Ternyata
angka atau bilangan dengan menggunakan bahasa Indonesia memiliki struktur atau
pola yang unik dan mungkin tidak akan ditemukan di bangsa lain. Hanya di
Indonesia. Setiap bangsa, negara dan daerah pasti memiliki penyebutan sendiri
untuk angka-angka dari satu, dua sampai dengan sepuluh. Misalnya angka tiga
kita menyebutnya di Indonesia tapi di negara lain ada yang menyebutnya tri,
three, san, tolu dan lain sebagainya.
Bahkan
bila ada yang masih ingat angka-angka tersebut dalam bahasa daerah teman-teman
masing-masing dari satu sampai sepuluh maka kadang ada angka yang penyebutannya
sama dan ada pula yang berbeda dengan Bahasa Indonesia. Mungkin tergantung dari
enaknya di lidah atau di telinga.
Langsung
saja. Di sini saya bukan mengajarkan Anda berhitung tapi coba perhatikan
deretan angka-angka di bawah ini.
1 =
Satu
2 =
Dua
3 =
Tiga
4 =
Empat
5 =
Lima
6 =
Enam
7 =
Tujuh
8 =
Delapan
9 =
Sembilan
Ternyata
setiap bilangan mempunyai saudara ditandai dengan huruf awal yang sama. Bila
kedua saudara ini dijumlahkan angkanya, maka hasilnya pasti sepuluh. Contohnya
Satu dan Sembilan. Mempunyai huruf awal yaitu S dan bila djiumlahkan satu dan
sembilan hasilnya adalah sepuluh.
Begitu
juga dengan Dua dan Delapan, Tiga dan Tujuh kemudian Empat dan Enam. Terurut
sampai dengan angka Lima. Lima dijumlah dengan dirinya sendiri juga hasilnya
sepuluh.
Tidak
sampai di situ, ternyata huruf awalnya juga punya peranan penting terbentuknya
bilangan itu. Misalnya Satu dan Sembilan sama-sama huruf awalnya adalah S yang
secara kebetulan berada pada urutan 19 dalam alpabet. Bila angka satu dan
sembilan dijumlahkan kemudian dibagi dua untuk mencari rata-ratanya maka
hasilnya adalah 5. Bentuk angka 5 sangat identik dengan huruf S. Yang pernah
membaca Matematika Alam Semesta, perlu ditambahkan bahwa 19 adalah angka TUHAN.
Kemudian
Dua dan Delapan.
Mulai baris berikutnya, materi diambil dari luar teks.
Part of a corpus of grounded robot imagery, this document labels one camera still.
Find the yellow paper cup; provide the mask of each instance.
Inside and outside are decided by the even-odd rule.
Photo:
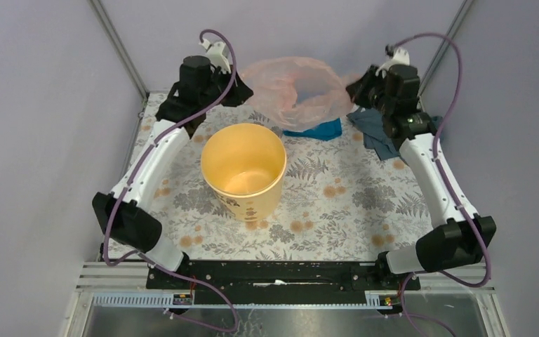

Huruf awalnya adalah D yang urutan keempat. Bila delapan
dibagi dua maka hasilnya adalah empat (pembenaran).
Selanjutnya
Empat dan Enam. Huruf awalnya adalah E yang urutan kelima. Lima berada diantara
Empat dan Enam (pembenaran lagi).
Sedangkan
angka Lima huruf awalnya adalah L. Dimana L digunakan untuk simbol angka lima
puluh dalam perhitungan Romawi (pembenaran yang masih nyambung).
Lalu
bagaimana dengan Tiga dan Tujuh? Ternyata susah cari pembenarannya. Ditambah,
dikurang, dibagi dan dikali ternyata belum juga ketemu. Tiga dikali tujuh
hasilnya 21, kurang satu angka dengan huruf T yang urutan ke 20. Tapi simbol V
digunakan untuk menunjukkan angka tujuh dalam perhitungan Arabic. Dan V
diurutan ke-22.
Ternyata,
tidak pakai matematika. Cukup ditulis saja di kertas kosong kemudian pasti bisa
ketemu hubungannya. Coba tulis huruf T kecil (t) di sebuah kertas. Kemudian
putar kertasnya 180 derajat maka kamu bisa lihat angka tujuh dengan jelas. Lalu
bagaimana dengan angka tiga? Juga sama. Tulis huruf T besar di kertas pakai
font Times New Roman kemudian putar 90 derajat ke kanan searah jarum jam.
Tada…. Kamu pasti bisa lihat angka tiga dengan jelas. Tapi sedikit mancung.
(pembenaran yang juga dipaksakan sekali).
Pola
unik ini mungkin hanya bisa ditemukan di Indonesia. Lalu bagaimana dengan di
Malaysia yang juga memakai bahasa yang sama? Ternyata di Malaysia angka 8 tidak
disebut sebagai Delapan tapi Lapan. Jadi pola ini hanya milik Indonesia. Jangan
sampai diklaim juga yah sama mereka.